Much as I hate to rain on your latest parade, however, it seems you may have competition for Nemesis’ affections.   Coincidentally, the oldballandchain and I ran into her at Whitetail yesterday, while partaking in a family day of ski-ing.  Naturally, she was there with her beloved niece and nephew, dressed in a fetching all-in-one number that did wonders for her behind (turning it into one of the 8 Wonders of the World).  In spite of this, the obc claims to have experienced a certain rustling bordering on tumescence in his own ski pants after running into her, literally, coming off the chairlift. 

Never mind that this confession that will have him in Time Out for years, if not indefinitely; I was more concerned about a certain revolting coyness I thought I detected on her part, after he picked her up and dusted her down. 

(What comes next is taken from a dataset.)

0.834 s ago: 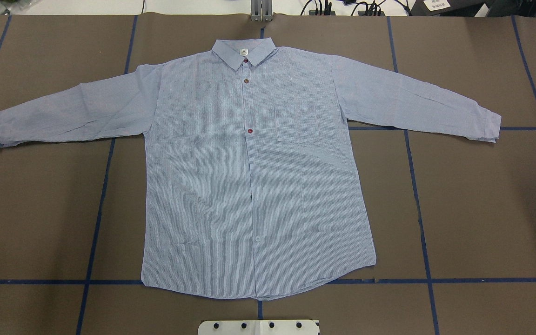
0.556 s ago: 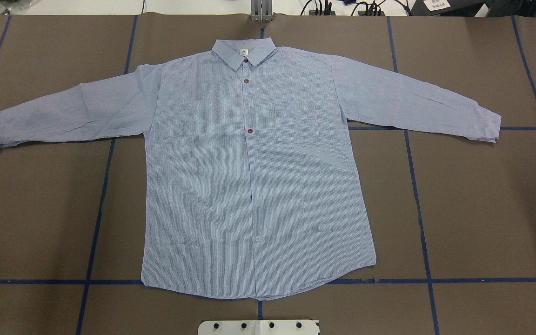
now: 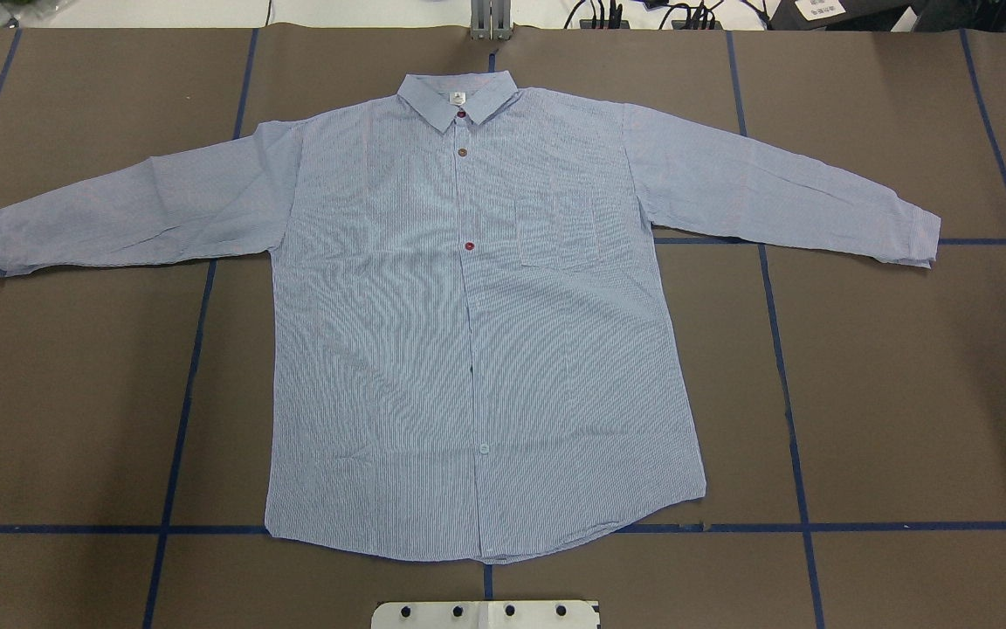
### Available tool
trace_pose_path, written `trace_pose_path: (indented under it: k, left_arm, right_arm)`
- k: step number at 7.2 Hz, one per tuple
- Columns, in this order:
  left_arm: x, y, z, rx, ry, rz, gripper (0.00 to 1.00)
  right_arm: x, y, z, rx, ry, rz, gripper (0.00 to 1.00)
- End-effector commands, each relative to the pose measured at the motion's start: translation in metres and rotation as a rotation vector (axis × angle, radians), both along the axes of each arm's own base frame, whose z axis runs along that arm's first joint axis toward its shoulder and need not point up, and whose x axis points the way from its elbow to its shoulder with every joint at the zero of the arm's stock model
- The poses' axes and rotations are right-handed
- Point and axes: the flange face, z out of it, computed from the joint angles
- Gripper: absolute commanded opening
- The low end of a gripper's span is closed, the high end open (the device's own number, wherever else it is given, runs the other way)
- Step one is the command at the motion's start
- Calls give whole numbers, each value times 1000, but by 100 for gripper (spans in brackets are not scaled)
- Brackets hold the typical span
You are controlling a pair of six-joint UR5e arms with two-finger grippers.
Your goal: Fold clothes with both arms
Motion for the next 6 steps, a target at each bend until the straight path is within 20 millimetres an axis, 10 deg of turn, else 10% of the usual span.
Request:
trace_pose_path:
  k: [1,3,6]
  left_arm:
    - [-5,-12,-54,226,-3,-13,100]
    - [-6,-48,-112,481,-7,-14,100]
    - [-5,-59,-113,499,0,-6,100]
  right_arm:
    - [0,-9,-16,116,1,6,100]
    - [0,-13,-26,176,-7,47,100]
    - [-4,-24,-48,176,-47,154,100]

Picture, if you will, a forty-year old in an Alice band, blushing to the roots of her untouched brown hair at the mere sight of my aging spouse.  Now remember, this too could be you, if you insist on taking this relationship to the next level.  Far be it from me to be brunette-ist, but remember that birds of a feather do flock together, so you will just have to assume the frumpiness along with the enhanced social and political connections. 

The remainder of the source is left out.